What is needed:
Once you find the line containing "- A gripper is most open" in the data below, copy it and each following line exactly, up to and including the line containing "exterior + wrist", and nothing else.

Source records:
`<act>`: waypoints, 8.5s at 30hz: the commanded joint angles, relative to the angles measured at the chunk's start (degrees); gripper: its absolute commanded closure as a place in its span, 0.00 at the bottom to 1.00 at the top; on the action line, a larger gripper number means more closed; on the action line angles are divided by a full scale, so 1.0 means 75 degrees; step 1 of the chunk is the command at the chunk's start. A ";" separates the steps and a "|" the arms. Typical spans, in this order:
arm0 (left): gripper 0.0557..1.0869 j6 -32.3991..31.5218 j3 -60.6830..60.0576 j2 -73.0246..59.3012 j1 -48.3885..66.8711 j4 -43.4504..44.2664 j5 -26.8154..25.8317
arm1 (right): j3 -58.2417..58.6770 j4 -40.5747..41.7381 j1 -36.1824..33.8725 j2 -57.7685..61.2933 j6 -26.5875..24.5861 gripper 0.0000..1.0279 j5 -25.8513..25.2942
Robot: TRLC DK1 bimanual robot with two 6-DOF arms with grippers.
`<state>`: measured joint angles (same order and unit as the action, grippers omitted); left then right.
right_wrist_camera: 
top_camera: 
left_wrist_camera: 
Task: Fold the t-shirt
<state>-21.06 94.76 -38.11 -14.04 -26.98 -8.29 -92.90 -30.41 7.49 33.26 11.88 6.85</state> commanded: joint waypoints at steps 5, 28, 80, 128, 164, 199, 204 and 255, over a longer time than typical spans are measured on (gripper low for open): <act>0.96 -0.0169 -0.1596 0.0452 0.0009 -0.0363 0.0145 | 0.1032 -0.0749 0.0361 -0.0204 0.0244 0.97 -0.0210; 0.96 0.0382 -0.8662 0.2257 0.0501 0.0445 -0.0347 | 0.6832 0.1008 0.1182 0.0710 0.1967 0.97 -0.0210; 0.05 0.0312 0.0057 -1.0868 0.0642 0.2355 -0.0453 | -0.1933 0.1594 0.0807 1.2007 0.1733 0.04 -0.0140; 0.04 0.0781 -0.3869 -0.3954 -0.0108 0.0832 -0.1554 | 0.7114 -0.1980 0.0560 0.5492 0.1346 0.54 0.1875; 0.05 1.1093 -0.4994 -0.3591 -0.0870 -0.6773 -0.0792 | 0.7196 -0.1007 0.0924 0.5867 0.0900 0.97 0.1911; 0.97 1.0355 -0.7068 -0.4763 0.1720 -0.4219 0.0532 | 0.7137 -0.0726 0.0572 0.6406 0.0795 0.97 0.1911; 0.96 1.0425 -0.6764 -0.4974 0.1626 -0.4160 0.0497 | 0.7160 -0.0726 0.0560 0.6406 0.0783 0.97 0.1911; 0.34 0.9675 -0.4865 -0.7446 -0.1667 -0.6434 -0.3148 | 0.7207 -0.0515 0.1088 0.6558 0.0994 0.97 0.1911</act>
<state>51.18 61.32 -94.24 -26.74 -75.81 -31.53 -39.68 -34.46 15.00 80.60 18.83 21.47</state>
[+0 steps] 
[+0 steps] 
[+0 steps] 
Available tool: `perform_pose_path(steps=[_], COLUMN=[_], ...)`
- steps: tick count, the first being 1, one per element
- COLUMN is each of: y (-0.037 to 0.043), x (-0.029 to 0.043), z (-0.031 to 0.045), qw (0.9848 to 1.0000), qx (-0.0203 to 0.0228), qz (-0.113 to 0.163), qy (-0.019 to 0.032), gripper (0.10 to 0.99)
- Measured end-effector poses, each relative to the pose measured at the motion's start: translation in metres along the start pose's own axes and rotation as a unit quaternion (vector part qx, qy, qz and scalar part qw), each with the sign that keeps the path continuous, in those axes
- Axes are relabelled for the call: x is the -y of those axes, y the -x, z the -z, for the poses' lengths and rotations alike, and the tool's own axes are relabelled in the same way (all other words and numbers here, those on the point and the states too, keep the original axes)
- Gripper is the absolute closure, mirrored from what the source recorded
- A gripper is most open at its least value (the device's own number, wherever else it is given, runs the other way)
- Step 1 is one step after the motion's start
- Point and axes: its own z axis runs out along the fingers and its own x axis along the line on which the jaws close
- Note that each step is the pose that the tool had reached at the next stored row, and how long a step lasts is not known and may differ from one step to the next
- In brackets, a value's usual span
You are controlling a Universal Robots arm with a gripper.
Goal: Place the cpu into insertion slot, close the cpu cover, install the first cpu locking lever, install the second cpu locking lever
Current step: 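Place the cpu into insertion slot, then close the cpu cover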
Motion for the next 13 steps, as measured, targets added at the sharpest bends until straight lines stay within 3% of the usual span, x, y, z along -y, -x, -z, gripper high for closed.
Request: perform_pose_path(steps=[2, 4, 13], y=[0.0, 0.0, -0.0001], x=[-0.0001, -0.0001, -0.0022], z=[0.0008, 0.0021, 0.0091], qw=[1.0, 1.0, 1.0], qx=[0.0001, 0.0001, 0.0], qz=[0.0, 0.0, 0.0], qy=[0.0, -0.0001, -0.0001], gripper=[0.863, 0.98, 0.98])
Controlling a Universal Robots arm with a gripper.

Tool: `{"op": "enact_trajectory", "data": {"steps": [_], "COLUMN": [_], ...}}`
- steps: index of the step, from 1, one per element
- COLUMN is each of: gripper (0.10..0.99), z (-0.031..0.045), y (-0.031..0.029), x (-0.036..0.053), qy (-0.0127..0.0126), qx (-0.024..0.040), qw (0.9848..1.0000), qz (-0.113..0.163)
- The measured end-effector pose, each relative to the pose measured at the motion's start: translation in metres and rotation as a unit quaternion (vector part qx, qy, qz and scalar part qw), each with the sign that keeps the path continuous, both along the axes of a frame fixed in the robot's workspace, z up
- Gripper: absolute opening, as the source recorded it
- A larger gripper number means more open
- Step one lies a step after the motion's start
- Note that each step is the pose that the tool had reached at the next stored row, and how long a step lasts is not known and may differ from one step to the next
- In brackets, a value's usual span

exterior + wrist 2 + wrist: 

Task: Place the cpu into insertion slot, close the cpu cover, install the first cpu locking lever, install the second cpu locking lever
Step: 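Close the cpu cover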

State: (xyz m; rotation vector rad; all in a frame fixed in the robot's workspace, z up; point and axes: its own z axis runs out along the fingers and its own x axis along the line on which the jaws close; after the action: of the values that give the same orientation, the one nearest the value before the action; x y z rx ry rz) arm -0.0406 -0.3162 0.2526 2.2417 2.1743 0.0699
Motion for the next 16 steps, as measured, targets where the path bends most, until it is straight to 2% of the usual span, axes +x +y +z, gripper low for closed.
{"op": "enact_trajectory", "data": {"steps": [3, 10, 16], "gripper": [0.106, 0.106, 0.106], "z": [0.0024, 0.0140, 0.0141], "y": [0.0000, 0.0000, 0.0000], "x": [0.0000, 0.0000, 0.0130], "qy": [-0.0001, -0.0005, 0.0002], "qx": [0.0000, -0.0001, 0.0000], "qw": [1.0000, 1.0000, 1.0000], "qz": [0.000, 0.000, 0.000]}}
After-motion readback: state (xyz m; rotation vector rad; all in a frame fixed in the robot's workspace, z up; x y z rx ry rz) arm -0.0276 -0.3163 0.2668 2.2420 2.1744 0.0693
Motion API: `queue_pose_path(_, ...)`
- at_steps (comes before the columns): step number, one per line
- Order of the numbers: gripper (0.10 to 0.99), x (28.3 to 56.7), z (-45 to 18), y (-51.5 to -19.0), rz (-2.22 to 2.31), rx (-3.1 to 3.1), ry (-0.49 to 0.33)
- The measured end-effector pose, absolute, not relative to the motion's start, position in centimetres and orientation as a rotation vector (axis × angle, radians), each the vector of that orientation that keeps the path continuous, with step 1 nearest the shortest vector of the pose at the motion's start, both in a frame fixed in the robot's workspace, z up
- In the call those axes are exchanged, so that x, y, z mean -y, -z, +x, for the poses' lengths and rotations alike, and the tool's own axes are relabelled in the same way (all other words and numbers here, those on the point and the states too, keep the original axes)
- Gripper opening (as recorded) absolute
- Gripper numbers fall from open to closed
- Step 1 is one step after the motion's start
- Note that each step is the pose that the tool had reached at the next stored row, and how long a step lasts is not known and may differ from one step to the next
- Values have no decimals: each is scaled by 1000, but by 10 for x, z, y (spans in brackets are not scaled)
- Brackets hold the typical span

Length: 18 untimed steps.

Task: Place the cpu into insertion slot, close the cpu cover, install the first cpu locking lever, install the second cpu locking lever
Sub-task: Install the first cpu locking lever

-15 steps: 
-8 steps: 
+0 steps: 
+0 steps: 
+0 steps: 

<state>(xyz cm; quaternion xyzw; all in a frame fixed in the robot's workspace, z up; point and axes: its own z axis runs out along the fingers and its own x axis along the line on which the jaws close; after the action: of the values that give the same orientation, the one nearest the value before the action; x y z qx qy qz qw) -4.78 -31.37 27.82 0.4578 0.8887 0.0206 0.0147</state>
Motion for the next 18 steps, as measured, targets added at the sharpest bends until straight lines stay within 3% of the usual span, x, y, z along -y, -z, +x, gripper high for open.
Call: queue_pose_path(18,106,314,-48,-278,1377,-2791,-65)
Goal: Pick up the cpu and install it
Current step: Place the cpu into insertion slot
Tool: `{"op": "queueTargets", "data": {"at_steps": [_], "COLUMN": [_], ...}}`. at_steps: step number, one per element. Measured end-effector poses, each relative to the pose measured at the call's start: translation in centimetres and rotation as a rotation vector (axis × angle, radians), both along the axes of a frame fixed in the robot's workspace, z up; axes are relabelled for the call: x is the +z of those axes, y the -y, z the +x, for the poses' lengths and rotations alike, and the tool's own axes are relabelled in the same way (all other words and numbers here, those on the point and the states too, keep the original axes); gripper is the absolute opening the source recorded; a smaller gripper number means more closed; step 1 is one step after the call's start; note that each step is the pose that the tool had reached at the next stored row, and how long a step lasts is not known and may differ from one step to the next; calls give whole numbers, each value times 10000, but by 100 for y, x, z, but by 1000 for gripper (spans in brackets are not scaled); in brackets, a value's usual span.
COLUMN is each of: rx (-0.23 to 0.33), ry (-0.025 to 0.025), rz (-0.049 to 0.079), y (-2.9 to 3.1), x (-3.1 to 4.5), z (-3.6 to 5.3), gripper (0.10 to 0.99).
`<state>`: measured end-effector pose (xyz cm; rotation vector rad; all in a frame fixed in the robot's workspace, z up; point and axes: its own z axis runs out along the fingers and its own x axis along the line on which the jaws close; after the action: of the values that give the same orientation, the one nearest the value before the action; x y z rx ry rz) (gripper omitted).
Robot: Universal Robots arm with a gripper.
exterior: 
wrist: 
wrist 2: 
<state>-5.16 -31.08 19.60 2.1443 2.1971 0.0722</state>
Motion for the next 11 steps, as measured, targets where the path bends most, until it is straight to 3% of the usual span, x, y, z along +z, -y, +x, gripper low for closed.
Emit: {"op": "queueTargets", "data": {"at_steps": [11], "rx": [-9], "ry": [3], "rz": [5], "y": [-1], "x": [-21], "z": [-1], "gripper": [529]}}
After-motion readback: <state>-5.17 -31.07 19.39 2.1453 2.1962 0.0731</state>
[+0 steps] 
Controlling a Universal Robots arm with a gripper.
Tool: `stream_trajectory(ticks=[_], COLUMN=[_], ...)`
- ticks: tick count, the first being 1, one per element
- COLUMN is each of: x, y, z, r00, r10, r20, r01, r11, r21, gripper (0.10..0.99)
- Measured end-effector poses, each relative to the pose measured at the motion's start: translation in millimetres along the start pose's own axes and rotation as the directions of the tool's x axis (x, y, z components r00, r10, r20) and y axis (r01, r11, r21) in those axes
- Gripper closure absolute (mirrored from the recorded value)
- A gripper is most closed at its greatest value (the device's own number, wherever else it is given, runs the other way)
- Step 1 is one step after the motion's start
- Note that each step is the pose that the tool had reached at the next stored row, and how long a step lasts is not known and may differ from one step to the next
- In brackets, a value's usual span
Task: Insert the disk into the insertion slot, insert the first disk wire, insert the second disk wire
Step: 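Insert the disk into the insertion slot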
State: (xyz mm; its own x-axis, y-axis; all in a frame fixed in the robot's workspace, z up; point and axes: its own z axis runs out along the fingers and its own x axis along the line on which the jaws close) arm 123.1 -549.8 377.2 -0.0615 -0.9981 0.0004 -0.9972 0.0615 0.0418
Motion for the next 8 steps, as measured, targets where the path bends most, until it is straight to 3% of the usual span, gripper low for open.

Written solution:
- A gripper is most open at its least value (the device's own number, wherever else it is given, runs the other way)
- Step 1 is one step after the motion's start
- Point and axes: its own z axis runs out along the fingers and its own x axis along the line on which the jaws close
- Note that each step is the pose that the tool had reached at the next stored row, and how long a step lasts is not known and may differ from one step to the next
- In brackets, a value's usual span
You are controlling a Universal Robots arm with a gripper.
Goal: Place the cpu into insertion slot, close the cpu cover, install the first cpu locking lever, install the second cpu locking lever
Current step: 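Place the cpu into insertion slot, then close the cpu cover
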Motion for the next 13 steps, as measured, targets added at the sharpest bends until straight lines stay within 3% of the usual span, x, y, z along -y, -x, -z, gripper high for closed.
Request: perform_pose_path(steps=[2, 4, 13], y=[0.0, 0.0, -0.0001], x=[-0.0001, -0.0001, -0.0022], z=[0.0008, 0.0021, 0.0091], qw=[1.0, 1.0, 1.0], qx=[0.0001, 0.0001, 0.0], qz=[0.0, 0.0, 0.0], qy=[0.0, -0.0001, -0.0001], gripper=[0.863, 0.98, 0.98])
Controlling a Universal Robots arm with a gripper.

Tool: `{"op": "enact_trajectory", "data": {"steps": [_], "COLUMN": [_], ...}}`
- steps: index of the step, from 1, one per element
- COLUMN is each of: gripper (0.10..0.99), z (-0.031..0.045), y (-0.031..0.029), x (-0.036..0.053), qy (-0.0127..0.0126), qx (-0.024..0.040), qw (0.9848..1.0000), qz (-0.113..0.163)
- The measured end-effector pose, each relative to the pose measured at the motion's start: translation in metres and rotation as a unit quaternion (vector part qx, qy, qz and scalar part qw), each with the sign that keeps the path continuous, both along the axes of a frame fixed in the robot's workspace, z up
- Gripper: absolute opening, as the source recorded it
- A larger gripper number means more open
- Step one lies a step after the motion's start
- Note that each step is the pose that the tool had reached at the next stored row, and how long a step lasts is not known and may differ from one step to the next
- In brackets, a value's usual span

exterior + wrist 2 + wrist: 

This answer requires nothing more.